Re: kudu runners
- From: Marc Verhaegen <m_verhaegen@xxxxxxxxx>
- Date: Sat, 11 Apr 2009 12:30:27 +0200
only a complete idiot believes that you evolve heavier bones to run over
savannas
Running does indeed result in higher bone density.
when you compare people like you sitting on a chair with athletes yes
not when you compare normal cursorials with erectus:
Pachyosteosclerosis in Homo erectus and archaic Homo suggests exploitation
of sessile aquatic foods
Stephen Munro & Marc Verhaegen 2009
The cranial and postcranial bones of Homo erectus and other archaic Homo
fossils were typically massive, displaying generalised hyperostosis or
pachyosteosclerosis: extremely thick bones (pachyostosis), compact bone
cortices (osteosclerosis), and narrow marrow canals (medullary stenosis).
No other primates, fossil or extant, including apes, australopithecines, and
Homo sapiens, display this remarkable feature, and even outside the primate
order, examples of animals with such heavy bones are rare.
Pachyosteosclerosis is often used to help identify H. erectus fossils, but
surprisingly few convincing hypotheses have been put forward to explain its
functional and adaptive significance.
We first show that unusually heavy skeletons were a typical, although not
exclusive nor indispensable, characteristic of Homo erectus and other
archaic Homo fossils of the early, middle and late Pleistocene (~1.8 Ma to
~10 ka) in areas of South and East Asia, Africa and Europe.
We then review the occurrence of massive bones in other tetrapods. This
suggests that they are more brittle than bones of a ?normal¹ histology, and
that heavy bones have an important hydrostatic function in species that
regularly dive or wade in shallow water, and are part of a set of
adaptations that allows more efficient foraging for sessile foods such as
aquatic vegetation or hard-shelled invertebrates.
Therefore we consider whether H. erectus and other archaic Homo populations
might have been exceptions to the rule, or whether part-time shoreline
collection of sessile aquatic foods in relatively shallow waters might have
been possible when they dispersed to other continents along the coasts and
from there inland along lakes or rivers. A review of the palaeo-ecological
data shows that most, if not all, H. erectus fossils and tools are
associated with water-dependent edible molluscs and large bodies of
permanent water.
We discuss the alternative explanations for pachyosteosclerosis from the
literature including heavy exertion, endurance running, fighting with
large prey, or protection against intraspecific violence as well as the
apparent exceptions to the rule, such as thin-boned H. erectus (KNM-OL
45500) and thick-boned H. sapiens (Kow Swamp) fossils.

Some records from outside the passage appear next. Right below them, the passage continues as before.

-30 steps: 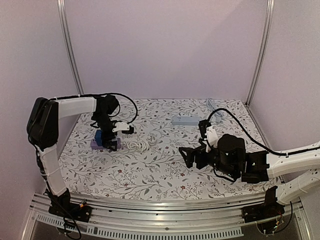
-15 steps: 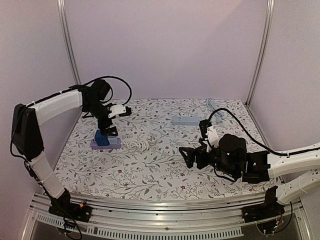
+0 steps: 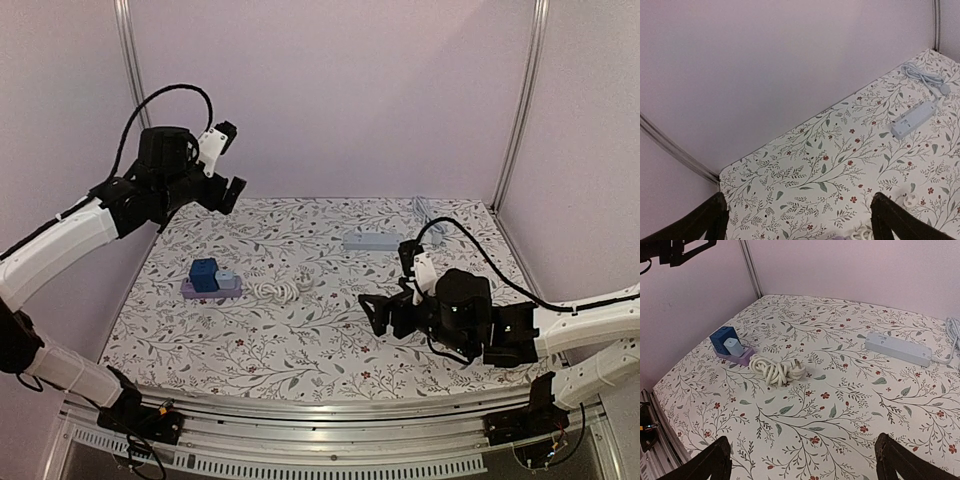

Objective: Insert the plug

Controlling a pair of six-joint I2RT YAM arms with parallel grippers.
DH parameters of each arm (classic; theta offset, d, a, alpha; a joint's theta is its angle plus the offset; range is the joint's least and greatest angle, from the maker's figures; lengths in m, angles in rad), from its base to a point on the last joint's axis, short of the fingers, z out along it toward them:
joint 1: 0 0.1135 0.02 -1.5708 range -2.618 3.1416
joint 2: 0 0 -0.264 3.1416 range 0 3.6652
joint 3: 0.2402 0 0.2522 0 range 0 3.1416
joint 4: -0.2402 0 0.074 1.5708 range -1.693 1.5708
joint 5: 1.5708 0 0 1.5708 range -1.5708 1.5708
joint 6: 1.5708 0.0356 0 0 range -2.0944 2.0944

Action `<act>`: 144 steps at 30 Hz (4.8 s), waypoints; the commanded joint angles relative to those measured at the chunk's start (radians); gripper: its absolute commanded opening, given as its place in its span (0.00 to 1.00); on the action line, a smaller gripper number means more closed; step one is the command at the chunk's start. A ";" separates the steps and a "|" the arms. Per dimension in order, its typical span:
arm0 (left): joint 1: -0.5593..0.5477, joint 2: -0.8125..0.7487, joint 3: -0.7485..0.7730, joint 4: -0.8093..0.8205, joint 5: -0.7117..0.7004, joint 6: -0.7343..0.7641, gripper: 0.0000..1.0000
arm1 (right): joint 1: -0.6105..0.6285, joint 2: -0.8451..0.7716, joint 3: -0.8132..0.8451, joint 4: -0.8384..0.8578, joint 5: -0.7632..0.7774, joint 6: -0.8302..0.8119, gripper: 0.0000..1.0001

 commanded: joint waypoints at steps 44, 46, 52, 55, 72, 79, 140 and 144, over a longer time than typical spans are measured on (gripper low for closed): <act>-0.139 -0.178 -0.699 0.522 -0.130 -0.791 0.99 | -0.323 0.136 0.485 -1.309 -0.146 0.841 0.99; -0.139 -0.177 -0.721 0.567 -0.094 -0.809 1.00 | -0.398 0.092 0.448 -1.358 -0.212 0.901 0.99; -0.151 -0.102 -0.735 0.659 -0.003 -0.824 0.99 | -0.550 -0.056 0.280 -1.418 -0.357 1.078 0.99; -0.159 -0.066 -0.729 0.673 0.025 -0.821 0.99 | -0.571 -0.161 0.197 -1.421 -0.354 1.191 0.99; -0.223 0.011 -0.729 0.772 0.136 -0.753 0.95 | -0.817 -0.220 0.084 -1.015 -0.471 0.816 0.99; -0.254 0.151 -0.660 0.836 0.244 -0.761 0.89 | -0.813 -0.060 0.195 -0.698 -0.472 0.602 0.99; -0.312 0.191 -0.646 0.767 0.221 -0.735 0.79 | -0.860 1.328 1.435 -0.821 -0.744 1.279 0.36; -0.312 0.191 -0.646 0.766 0.220 -0.734 0.79 | -0.859 1.330 1.406 -0.789 -0.767 1.273 0.27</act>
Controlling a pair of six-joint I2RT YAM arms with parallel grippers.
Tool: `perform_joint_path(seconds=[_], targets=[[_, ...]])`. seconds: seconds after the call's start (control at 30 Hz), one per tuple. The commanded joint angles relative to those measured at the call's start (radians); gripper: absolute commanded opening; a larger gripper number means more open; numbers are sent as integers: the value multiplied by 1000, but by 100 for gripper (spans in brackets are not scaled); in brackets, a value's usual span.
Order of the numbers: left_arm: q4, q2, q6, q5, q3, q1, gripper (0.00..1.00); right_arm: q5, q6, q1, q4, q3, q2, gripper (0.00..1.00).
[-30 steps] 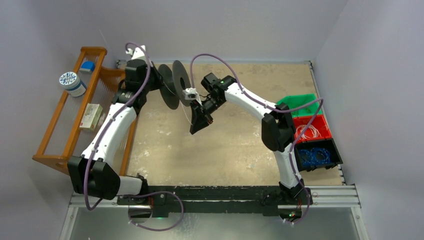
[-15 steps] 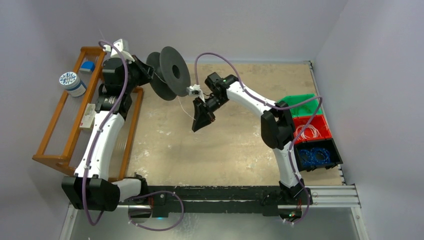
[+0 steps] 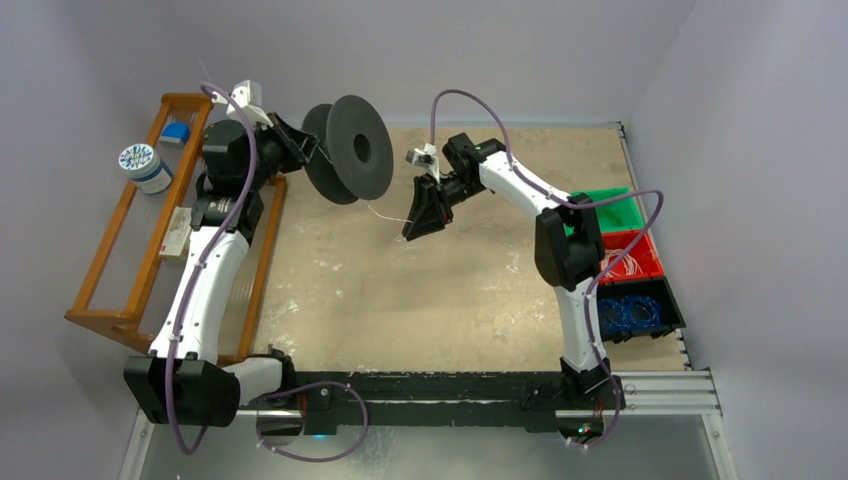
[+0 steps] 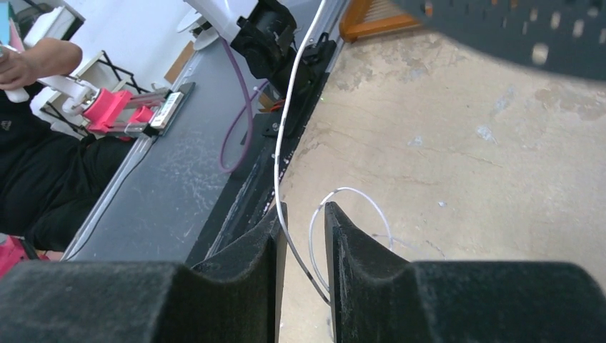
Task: Wrap the cables
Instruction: Wrap the cable around the cable reel.
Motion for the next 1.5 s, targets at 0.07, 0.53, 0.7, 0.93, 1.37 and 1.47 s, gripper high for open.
perform_joint_path(seconds=[0.07,0.53,0.7,0.93,1.37,1.47], targets=[[162,-4,-51,112,-27,8,0,-79,-15,17,-25,-11,-49,29],[188,-34,-31,324,20,8,0,-79,121,-144,63,-30,-13,14],[78,-18,112,432,34,6,0,-114,164,-214,91,-37,-26,15],[-47,-17,379,436,39,-34,0,-90,236,-227,143,-40,-47,12],[-134,1,618,298,36,-215,0,31,391,-226,242,-40,-68,0],[-130,-5,647,234,32,-229,0,26,404,-226,248,-33,-72,0]])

Since fresh and salt water habitats have different densities, we hypothesise
that in H. erectus as well as in some H. sapiens populations, there might
have been a positive correlation between massive bones and dwelling along
sea or salt lake shores. Arguably there existed cyclic adaptations during
the Pleistocene, with alternatingly Homo populations generally becoming more
littoral and more relying on shellfish on the continental shelves during
glacials (when sea levels were up to 120 metres lower than today) and
shifting, seasonally or more permanently, towards more inland waterside
dwelling during interglacials.
.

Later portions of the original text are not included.